> **Problem to work on**
When you reach the line containing "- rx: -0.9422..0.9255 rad" in the records below, set it down exactly, together with every later line through the end, but not the pictures.

Data records:

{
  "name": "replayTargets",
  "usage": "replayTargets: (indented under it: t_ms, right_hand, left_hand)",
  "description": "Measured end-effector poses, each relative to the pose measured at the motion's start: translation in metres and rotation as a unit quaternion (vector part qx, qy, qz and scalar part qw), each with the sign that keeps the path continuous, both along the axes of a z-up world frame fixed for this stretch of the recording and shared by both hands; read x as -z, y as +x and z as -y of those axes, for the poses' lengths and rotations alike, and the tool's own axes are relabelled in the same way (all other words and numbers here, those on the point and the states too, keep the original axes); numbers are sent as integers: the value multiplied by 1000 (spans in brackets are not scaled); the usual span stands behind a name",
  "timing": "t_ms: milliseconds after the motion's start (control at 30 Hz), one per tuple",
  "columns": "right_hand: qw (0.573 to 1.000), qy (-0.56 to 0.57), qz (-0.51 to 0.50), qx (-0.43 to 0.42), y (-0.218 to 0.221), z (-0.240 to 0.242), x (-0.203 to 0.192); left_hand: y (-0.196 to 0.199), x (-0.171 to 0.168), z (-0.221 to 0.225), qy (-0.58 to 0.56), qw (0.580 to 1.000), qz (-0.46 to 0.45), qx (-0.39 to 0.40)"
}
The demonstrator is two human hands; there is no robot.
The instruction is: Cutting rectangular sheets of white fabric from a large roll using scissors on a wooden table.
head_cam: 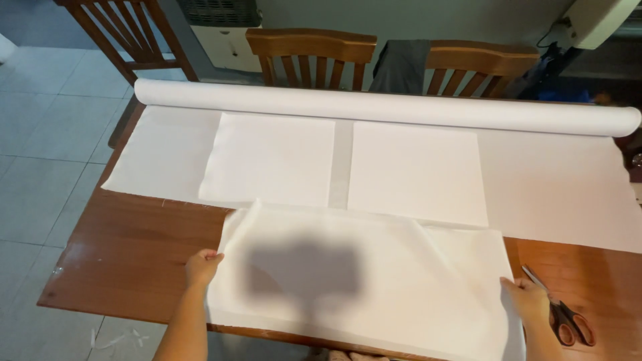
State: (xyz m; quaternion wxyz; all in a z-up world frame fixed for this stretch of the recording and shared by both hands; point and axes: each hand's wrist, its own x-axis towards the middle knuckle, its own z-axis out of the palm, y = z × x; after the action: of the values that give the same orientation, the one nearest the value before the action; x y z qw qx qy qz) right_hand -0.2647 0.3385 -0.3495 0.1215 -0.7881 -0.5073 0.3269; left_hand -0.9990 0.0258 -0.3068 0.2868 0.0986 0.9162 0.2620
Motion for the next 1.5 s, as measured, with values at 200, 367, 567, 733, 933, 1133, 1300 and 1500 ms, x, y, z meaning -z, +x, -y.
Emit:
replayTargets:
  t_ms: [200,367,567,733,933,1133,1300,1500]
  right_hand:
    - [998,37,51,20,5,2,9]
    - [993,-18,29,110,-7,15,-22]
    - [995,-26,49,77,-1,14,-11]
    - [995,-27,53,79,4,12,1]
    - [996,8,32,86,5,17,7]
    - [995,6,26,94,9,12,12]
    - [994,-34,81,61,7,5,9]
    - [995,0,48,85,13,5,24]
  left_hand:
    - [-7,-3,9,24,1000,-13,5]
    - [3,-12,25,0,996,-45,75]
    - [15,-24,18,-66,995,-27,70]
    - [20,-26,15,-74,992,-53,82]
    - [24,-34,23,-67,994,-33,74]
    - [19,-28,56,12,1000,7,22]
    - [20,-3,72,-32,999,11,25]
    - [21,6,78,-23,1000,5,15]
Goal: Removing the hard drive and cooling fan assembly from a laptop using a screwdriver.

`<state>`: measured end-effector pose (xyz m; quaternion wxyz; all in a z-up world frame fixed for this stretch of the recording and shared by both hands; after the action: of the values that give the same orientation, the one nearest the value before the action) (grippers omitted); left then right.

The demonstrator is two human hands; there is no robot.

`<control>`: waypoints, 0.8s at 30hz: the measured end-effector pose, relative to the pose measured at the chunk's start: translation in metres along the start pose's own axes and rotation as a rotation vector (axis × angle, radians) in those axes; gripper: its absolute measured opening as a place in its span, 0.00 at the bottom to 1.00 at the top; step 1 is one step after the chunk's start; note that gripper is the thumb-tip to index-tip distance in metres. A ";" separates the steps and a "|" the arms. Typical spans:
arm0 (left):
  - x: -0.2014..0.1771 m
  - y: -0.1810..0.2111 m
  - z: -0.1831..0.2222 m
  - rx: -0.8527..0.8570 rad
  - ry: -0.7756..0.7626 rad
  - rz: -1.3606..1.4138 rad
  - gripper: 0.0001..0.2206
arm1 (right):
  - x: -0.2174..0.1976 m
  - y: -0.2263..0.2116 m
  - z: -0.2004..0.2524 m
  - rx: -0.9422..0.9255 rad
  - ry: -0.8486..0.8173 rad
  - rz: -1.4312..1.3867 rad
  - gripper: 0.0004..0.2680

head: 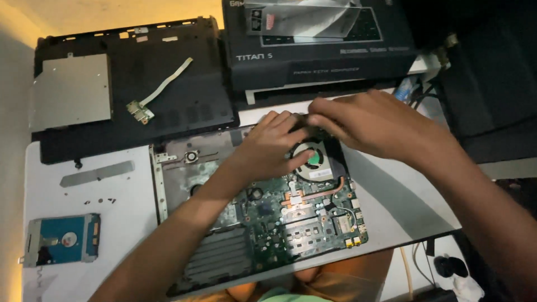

> **Written response**
  - rx: -0.9422..0.9255 rad
  - ry: -0.8486..0.8173 rad
  - rz: -1.4312..1.3867 rad
  - gripper: 0.0004..0.2680

head: 

This answer leaves nothing further to address.